WHAT NEEDS TO BE DONE
The material below is to be copied exactly from the line with "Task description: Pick" up to and including the line with "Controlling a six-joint", with nothing else kept and no pictures.

PROVIDED RECORDS
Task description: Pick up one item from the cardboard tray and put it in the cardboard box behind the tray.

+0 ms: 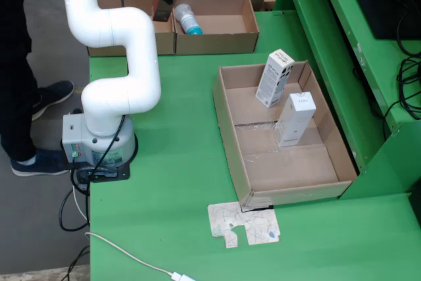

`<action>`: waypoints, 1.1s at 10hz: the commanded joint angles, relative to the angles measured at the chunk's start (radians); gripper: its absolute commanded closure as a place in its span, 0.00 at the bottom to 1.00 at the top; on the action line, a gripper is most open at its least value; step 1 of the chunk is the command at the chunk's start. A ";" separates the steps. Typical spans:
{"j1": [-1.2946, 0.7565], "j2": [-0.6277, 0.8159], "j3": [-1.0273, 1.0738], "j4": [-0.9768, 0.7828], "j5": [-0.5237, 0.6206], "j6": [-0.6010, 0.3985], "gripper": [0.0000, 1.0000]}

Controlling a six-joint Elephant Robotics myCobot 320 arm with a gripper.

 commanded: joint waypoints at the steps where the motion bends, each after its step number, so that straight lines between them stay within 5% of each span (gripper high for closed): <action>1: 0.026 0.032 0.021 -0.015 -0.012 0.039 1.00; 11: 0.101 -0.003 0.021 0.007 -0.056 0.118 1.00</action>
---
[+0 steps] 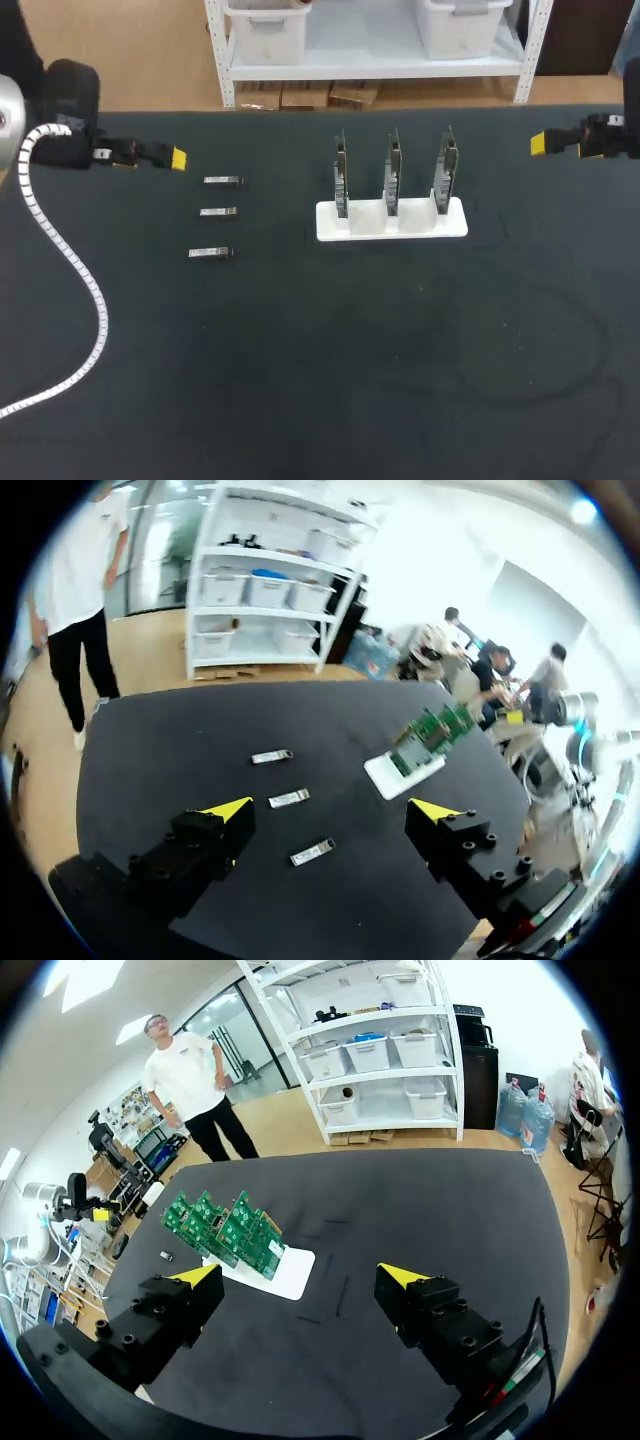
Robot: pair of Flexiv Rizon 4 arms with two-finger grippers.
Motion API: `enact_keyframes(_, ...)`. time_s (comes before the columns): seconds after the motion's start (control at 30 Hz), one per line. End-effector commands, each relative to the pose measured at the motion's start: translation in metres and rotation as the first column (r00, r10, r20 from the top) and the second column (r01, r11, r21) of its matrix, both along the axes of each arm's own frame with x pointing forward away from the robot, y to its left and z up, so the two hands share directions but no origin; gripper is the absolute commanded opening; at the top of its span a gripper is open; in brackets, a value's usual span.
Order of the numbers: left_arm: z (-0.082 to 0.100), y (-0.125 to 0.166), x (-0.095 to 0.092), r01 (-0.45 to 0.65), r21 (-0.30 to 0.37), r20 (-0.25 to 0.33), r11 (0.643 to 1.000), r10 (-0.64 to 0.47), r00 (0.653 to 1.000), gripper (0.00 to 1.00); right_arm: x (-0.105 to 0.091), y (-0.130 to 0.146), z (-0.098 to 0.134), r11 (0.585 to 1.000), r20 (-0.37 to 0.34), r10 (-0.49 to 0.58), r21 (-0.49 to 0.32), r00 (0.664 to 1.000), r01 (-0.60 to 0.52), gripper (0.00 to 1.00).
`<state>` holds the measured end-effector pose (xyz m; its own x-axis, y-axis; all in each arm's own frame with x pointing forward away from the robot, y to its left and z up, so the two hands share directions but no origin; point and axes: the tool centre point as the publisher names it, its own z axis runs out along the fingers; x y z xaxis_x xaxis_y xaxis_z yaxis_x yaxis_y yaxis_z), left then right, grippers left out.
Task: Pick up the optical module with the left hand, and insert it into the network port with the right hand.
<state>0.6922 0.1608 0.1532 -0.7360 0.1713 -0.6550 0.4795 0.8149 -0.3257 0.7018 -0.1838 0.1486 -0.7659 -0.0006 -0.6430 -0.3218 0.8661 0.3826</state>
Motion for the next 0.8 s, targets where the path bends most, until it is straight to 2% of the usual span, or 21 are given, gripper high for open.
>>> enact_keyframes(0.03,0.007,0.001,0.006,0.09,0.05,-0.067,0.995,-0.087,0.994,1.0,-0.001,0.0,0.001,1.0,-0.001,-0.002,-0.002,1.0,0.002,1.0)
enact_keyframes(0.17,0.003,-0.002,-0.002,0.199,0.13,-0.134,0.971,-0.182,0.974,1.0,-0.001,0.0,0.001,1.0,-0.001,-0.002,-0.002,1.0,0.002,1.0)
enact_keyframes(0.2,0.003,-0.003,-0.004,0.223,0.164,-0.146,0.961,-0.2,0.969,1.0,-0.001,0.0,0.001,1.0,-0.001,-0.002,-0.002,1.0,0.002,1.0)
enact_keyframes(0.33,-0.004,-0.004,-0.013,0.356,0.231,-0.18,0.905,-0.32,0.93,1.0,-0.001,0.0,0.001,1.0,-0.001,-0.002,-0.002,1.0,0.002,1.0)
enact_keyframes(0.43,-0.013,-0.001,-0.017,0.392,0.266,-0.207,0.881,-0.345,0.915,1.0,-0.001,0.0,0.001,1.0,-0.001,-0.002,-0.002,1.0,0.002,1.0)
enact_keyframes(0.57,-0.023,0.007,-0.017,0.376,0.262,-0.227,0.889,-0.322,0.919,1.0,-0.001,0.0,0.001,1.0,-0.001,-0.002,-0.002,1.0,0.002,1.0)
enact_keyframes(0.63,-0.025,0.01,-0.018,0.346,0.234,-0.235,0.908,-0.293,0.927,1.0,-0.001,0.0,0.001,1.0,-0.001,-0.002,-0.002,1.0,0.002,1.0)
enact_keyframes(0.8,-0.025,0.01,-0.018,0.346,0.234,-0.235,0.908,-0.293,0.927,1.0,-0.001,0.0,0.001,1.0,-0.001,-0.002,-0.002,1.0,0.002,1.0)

SOLUTION TO THE EXERCISE
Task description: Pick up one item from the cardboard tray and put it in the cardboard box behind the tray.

+0 ms: 

`<action>`: waypoints, 1.1s at 10hz: the commanded joint angles, relative to the angles measured at the chunk's start (radians); gripper: its absolute commanded closure as a place in its span, 0.00 at the bottom to 1.00 at the top; on the action line, a gripper is most open at its least value; step 1 of the chunk is the command at the chunk's start. A ";" separates the steps. Typical spans:
{"j1": [-1.2946, 0.7565], "j2": [-0.6277, 0.8159], "j3": [-1.0273, 1.0738], "j4": [-0.9768, 0.7828], "j5": [-0.5237, 0.6206], "j6": [-0.6010, 0.3985], "gripper": [0.0000, 1.0000]}

Controlling a six-joint Elephant Robotics myCobot 320 arm with a gripper.

The answer, as written, is complete.